SECURITIES AND EXCHANGE COMMISSION

Washington, D.C. 20549

 

 

FORM 8-K

 

 

CURRENT REPORT

PURSUANT TO SECTION 13 OR 15(d) OF THE

SECURITIES EXCHANGE ACT OF 1934

Date of Report (Date of earliest event reported) February 8, 2017

 

 

WASHINGTON REAL ESTATE

INVESTMENT TRUST

(Exact name of registrant as specified in its charter)

 

 

 

MARYLAND   1-6622   53-0261100

(State of

incorporation)

 

(Commission

File Number)

 

(IRS Employer

Identification Number)

1775 EYE STREET, NW, SUITE 1000, WASHINGTON, DC 20006

(Address of principal executive office) (Zip code)

Registrant’s telephone number, including area code: (202) 774-3200

 

 

Check the appropriate box below if the Form 8-K filing is intended to simultaneously satisfy the filing obligation of the registrant under any of the following provisions (see General Instruction A.2. below):

 

Written communications pursuant to Rule 425 under the Securities Act (17 CFR 230.425)

 

Soliciting material pursuant to Rule 14a-12 under the Exchange Act (17 CFR 240.14a-12)

 

Pre-commencement communications pursuant to Rule 14d-2(b) under the Exchange Act (17 CFR 240.14d-2(b))

 

Pre-commencement communications pursuant to Rule 13e-4(c) under the Exchange Act (17 CFR 240.13e-4(c))

 

 

 


Item 5.03 Amendments to Articles of Incorporation or Bylaws; Changes in Fiscal Year.

On February 8, 2017, the Board of Trustees (the “Board”) of Washington Real Estate Investment Trust (the “Trust”) approved and adopted an amendment (the “Amendment”) to the Trust’s Amended and Restated Bylaws (the “Bylaws”) to provide shareholders, in addition to the Board, with the ability to amend the Bylaws.

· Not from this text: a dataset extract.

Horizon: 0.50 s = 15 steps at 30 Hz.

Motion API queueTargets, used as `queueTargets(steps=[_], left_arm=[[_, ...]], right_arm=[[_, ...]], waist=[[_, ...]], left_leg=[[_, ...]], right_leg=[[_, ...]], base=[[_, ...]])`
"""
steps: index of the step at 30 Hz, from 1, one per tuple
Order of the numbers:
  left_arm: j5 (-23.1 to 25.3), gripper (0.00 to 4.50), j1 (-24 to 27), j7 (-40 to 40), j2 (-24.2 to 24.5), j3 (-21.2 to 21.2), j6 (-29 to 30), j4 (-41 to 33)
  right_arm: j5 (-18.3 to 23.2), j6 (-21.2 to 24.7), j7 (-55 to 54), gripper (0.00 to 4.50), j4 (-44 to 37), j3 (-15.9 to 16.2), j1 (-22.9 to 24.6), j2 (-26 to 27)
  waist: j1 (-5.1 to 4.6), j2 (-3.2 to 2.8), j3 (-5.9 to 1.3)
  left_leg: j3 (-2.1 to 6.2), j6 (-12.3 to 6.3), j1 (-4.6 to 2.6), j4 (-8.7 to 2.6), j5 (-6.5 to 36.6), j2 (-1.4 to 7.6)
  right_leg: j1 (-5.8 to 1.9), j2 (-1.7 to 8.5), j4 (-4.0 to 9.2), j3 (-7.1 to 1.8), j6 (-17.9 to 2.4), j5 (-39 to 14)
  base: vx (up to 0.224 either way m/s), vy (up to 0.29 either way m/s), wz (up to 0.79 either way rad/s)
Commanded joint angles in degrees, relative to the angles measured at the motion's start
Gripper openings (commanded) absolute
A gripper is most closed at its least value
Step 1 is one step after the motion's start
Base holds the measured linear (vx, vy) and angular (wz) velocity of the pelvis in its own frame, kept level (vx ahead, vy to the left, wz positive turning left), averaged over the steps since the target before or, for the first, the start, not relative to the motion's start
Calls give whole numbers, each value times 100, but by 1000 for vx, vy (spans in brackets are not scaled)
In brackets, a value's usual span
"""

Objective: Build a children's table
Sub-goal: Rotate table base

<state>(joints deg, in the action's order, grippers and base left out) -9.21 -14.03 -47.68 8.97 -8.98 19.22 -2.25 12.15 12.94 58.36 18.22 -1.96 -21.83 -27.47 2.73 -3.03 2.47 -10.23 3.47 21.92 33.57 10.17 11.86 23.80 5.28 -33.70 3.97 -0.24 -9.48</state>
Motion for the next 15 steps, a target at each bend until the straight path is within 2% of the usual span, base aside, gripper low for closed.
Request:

The Amendment was approved by the Board, subject to receipt of the requisite shareholder approval of a related amendment to the Trust’s Declaration of Trust that will provide shareholders with the ability to vote on amendments of the Bylaws, as provided in the Bylaws. Shareholders will vote on this related amendment to the Trust’s Declaration of Trust at the Trust’s upcoming annual meeting of shareholders. The Amendment will become effective automatically upon receipt of the requisite shareholder approval of the above-referenced amendment to the Declaration of Trust.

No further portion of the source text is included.